The Agrifood Systems Technologies and Innovations Outlook (ATIO) is designed to help address such issues by pulling together existing data and analyses from myriad sources into an actionable body of evidence. Data curation will be supplemented with foresight about the impact pathways that various STI under development might follow, and with syntheses of the available evidence on STI impacts.
"I am convinced that the launch of this innovative initiative will guarantee that essential data and evidence needed for the transformation of our global agrifood systems becomes accessible to all those who need it, particularly decision-makers," FAO Director-General QU Dongyu said.

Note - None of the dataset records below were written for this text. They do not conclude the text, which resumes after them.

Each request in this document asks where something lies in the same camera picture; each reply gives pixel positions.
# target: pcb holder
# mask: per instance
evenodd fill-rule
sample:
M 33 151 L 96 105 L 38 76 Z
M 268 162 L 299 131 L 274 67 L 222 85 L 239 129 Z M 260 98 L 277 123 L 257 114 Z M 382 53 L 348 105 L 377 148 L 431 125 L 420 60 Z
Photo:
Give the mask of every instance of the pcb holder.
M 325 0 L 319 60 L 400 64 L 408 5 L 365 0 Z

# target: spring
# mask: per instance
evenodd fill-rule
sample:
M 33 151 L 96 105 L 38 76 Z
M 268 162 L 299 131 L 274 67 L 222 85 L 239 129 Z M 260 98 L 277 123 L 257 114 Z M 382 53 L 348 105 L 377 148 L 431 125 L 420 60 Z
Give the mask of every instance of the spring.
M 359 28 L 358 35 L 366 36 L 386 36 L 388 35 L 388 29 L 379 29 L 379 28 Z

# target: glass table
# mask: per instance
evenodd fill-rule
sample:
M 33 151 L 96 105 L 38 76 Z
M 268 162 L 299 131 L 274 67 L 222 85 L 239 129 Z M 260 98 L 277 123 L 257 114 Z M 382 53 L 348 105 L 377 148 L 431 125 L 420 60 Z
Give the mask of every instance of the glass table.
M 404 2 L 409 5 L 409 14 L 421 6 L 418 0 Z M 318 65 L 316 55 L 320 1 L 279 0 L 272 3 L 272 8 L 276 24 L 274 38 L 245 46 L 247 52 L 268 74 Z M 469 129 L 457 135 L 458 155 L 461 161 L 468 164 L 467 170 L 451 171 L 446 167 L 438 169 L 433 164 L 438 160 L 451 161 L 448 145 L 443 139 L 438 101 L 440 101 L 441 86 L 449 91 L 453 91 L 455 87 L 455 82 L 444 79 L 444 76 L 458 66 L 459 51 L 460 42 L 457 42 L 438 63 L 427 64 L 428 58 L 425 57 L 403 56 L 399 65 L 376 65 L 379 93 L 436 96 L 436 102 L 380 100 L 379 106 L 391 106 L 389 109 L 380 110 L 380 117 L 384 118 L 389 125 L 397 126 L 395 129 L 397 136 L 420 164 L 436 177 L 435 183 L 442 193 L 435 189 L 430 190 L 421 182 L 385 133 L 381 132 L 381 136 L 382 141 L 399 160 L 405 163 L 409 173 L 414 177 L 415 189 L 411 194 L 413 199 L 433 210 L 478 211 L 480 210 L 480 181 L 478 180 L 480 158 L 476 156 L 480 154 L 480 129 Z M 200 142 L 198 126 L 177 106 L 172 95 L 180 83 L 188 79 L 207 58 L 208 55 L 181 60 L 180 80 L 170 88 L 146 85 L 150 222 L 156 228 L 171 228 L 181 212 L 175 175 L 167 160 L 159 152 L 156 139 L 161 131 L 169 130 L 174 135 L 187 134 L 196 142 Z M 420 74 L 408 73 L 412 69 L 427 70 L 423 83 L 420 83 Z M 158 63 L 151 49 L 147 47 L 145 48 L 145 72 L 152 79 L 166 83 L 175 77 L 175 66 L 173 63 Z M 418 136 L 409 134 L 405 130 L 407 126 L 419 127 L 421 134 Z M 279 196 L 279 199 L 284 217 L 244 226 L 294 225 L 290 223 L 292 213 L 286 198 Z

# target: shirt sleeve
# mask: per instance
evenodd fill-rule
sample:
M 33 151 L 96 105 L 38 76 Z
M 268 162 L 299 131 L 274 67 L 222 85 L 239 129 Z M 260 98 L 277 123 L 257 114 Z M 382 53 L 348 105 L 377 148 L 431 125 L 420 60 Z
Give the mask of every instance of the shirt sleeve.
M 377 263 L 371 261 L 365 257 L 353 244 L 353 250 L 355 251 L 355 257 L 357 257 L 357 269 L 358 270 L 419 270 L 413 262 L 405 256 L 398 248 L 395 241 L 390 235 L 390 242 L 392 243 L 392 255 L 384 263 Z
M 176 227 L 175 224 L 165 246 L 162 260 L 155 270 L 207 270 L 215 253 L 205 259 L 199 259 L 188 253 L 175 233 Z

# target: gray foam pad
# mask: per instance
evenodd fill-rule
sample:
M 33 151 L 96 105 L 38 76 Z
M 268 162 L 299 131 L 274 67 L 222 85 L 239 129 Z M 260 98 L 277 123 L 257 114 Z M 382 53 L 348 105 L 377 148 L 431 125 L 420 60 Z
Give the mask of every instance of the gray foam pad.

FAO Chief Scientist Ismahane Elouafi noted that the creation of ATIO was to level the playing field among countries, and to provide information to galvanize the adoption of technologies and innovations to increase productivity, efficiency, and sustainability across all agrifood systems. Accurate data around the entire innovation cycle will help countries better design their policies and regulatory frameworks and also inform their investment plans in science and innovation.
The Science and Innovation Forum
Part of today's World Food Forum - Science and Innovation Forum event aims to kickstart discussions on the ATIO, which is expected to be published every two years, starting in 2024. FAO produced a report for the occasion that lays out the vision, rationale, scope and methods for ATIO.
A direct outcome of FAO's first-ever Science and Innovation Strategy, the ATIO is being developed in cooperation with Professor Chris Barrett and his colleagues at Cornell University. According to Barrett, an agricultural and development economist, the uneven distribution of knowledge in this area impedes progress, especially among the more vulnerable and lower income populations.
"ATIO can help level the evidence playing field to crowd in better policymaking and higher-return investments," Barrett said.
The overall aim of the ATIO is to curate data and analyses from numerous sources to become a flagship publication that will aid agrifood systems' decision-makers around the world. In doing so, ATIO will also call attention to important data and evidence gaps that may merit concerted new efforts.
The term "agrifood systems" encompass the entire range of actors, and their interlinked value-adding activities, engaged in the primary production of food and non- food agricultural products, as well as in storage, aggregation, post-harvest handling, transportation, processing, distribution, marketing, disposal and consumption of all food products including those of non-agricultural origin.